Type Talk
An informal history of how I'm developing a talk on programming languages and types for a graduate symposium. Eventually the presentation itself will be available.
The talk is to be on April 13.
I've decided the talk is to be about types in programming languages. This log is intended to serve (for our grad students, primarily) as an example of how I develop a professional level talk on some topic.
- Previous to 9 Feb
- I have borrowed four or five books from the library to read in preparation for this talk, as well as perhaps a dozen papers. I've scanned the books and papers and am thinking about how to structure the talk, and about what kind of depth is appropriate. This is a huge topic, so I can't go into much depth in any one area, especially since these are topics that are not really covered in any undergraduate course here.
- 9 Feb
- I've decided to structure the talk in parallel to the "Divine Comedy" of Dante - no particular reason except that I think it will provide some nice images and a kind of cool visual map. I'll start with the Inferno and put early languages (Fortran, Cobol...) in Limbo, then just peer over the edge into the abyss occupied by C and assembler (forth?). Then ascend to the Purgatorio of most languages, talk about both dynamic and static typing and why each is good and bad. I'll mention holes in type systems, generics and how they help (and hurt), and oddnesses in OO languages (specifically Java and C++) as well as a bit of co/in/contravariance. Then climb further to the Paradiso and Haskell (Scala?) and then peer into the heavens containing serious formal/mathematical efforts to define types, including the lambda calculus and a mention of Category Theory. A few specific topics (this is mostly a reminder to myself in lieu of doing this on paper) :
- singleton classes, in particular things like implementing Zero as a special object of type "Integer"
- How constructors interfere with this - consider the Integer.valueOf(126) vs new Integer(126) and the caching implemented by autoboxing
- Generics: is ArrayList<Integer> a subclass of ArrayList<Object>? The other way around?
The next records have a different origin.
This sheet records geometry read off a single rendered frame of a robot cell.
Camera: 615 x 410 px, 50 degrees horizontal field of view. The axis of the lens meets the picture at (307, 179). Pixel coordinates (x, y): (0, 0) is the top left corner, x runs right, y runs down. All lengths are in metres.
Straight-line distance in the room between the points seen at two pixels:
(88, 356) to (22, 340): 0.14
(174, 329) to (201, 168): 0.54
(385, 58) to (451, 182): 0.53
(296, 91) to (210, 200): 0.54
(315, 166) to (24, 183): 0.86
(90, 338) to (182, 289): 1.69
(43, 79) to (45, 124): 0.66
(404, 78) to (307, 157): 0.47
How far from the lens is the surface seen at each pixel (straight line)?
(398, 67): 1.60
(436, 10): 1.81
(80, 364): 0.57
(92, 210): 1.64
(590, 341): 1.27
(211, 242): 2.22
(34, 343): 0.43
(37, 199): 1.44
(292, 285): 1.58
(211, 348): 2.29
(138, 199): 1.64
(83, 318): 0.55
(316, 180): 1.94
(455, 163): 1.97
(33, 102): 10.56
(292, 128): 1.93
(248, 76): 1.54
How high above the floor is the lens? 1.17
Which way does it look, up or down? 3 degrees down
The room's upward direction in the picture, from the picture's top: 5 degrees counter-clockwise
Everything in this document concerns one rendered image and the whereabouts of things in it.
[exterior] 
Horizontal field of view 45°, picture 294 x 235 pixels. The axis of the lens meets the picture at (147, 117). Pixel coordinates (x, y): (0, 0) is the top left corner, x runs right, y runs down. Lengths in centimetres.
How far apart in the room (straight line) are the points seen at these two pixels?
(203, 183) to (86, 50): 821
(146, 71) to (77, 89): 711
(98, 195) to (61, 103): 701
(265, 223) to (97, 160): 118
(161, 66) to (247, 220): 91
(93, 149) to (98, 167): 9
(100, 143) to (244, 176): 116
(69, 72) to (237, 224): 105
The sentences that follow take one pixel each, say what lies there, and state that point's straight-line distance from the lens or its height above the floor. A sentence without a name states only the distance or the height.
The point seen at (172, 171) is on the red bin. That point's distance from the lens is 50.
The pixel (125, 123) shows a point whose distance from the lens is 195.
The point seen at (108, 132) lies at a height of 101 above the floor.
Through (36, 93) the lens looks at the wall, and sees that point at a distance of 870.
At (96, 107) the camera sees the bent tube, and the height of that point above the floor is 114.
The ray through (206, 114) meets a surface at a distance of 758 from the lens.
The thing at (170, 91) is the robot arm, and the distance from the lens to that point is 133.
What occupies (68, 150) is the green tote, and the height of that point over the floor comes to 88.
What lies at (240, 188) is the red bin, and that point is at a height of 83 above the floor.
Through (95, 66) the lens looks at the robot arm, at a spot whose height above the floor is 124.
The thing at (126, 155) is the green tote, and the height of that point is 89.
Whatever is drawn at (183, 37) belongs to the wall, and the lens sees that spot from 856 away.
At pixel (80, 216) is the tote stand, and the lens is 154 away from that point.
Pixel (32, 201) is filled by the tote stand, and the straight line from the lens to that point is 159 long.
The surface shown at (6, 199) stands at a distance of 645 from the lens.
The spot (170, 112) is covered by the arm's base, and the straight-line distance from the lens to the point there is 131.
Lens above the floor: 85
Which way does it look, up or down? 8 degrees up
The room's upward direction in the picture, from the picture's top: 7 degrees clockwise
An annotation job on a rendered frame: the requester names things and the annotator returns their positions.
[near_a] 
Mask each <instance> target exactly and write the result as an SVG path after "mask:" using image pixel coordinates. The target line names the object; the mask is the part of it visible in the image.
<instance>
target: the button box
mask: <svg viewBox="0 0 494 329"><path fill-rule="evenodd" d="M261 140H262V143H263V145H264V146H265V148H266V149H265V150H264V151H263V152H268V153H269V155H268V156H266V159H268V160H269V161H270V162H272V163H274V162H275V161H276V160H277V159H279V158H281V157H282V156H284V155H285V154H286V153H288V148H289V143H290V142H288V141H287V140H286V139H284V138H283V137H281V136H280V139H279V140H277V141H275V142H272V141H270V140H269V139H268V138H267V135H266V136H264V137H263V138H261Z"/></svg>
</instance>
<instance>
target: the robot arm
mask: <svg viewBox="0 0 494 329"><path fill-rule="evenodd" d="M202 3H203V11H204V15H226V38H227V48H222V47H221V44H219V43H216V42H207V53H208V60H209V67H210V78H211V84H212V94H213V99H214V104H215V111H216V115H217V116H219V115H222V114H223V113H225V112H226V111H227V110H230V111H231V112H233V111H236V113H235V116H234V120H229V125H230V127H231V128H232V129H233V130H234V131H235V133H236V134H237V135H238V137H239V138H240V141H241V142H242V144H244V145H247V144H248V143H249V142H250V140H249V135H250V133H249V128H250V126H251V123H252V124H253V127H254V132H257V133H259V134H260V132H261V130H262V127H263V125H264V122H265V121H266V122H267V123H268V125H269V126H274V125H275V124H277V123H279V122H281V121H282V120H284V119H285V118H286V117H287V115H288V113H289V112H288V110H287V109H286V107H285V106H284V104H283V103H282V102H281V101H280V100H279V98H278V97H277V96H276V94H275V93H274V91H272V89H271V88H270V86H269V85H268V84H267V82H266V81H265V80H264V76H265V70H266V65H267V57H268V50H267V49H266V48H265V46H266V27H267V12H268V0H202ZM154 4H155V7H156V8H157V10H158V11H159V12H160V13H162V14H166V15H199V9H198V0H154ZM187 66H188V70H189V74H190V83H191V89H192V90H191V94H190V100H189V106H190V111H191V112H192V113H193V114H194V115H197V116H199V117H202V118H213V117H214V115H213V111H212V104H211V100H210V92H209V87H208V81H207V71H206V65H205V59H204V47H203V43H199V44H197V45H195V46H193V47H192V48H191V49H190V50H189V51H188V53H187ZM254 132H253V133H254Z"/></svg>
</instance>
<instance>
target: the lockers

In java, instanceof doesn't work on generics.
- in Java null is not an instance of anything and yet null is a legal value in any class.
- Generics as functors and variance aspects
- A quick intro to the lambda calculus - specifically relating to type questions - but reductions and reduction order is probably too much.
- Type inference in Haskell
- Category Theory, obviously can't do much with it, but can at least write down some commutative diagrams and show how it relates to ML style functors.
- Partially Ordered Sets and types
- 11 Feb
- Don't forget smalltalk. Both for Boolean/True/False and for multiple dispatch. Also, non class based languages (Self, IO etc) Also, where does Ruby fit in - mixins are interesting (derived from CLOS). Ah, and multiple vs single inheritance.
- 18 Feb
- I keep reading that C++ templates are Turing Complete, so no only is type equivalence in such a framework going to be undecidable, a template construction may not even terminate. But what about restricting templates - you lose all of the compile time specialization, but may gain in clarity for type construction. Also, I'm increasingly dubious that either categories or the lambda calculus is going to be managable in any reasonable time frame, so perhaps toss in just a reference to that. Categories are equally hard to get a handle on, but a couple of commutative diagrams to illustrate things like a -> f(a) and [a] -> [f(a)] as a map/categorical construction might be useful and convenient. Also a cutesy (perhaps too much so) idea popped up. If a type system is large enough to give you some good things (kittens) it is probably also large enough to give you bad things (tigers). Could be a cute slide.
- 12 March
- So many papers and so much information. A nice notion that keeps popping up is that a programming language is a proof language (and that thence a program is a proof). The talk may be cut down to 30 minutes, in which case I may revisit the idea of doing the lambda calculus and category theory - not in any complete form, just enough to be able to point out the utility of understanding the basic ideas. Also ran into "anubis", a language supposedly based on category theory (and I think from scanning the documentation, topos theory). This whole topic could easily be a (hard) graduate course.
- 30 March
- Lots of reading later and I have a pretty good idea of what the talk will look like. A preliminary outline can be found here.
- 5 April
- A first draft of the slides (actually open office presentation) here. Not quite complete.
- 8 April
- A second draft now here. This is probably essentially complete. Over the next few days I'll be proofing the slides and perhaps changing things to add a point here, delete one there. Indeed, I'm likely to have the presentation open on my desktop more often than not. This will also help me to mentally rehearse the flow of the talk.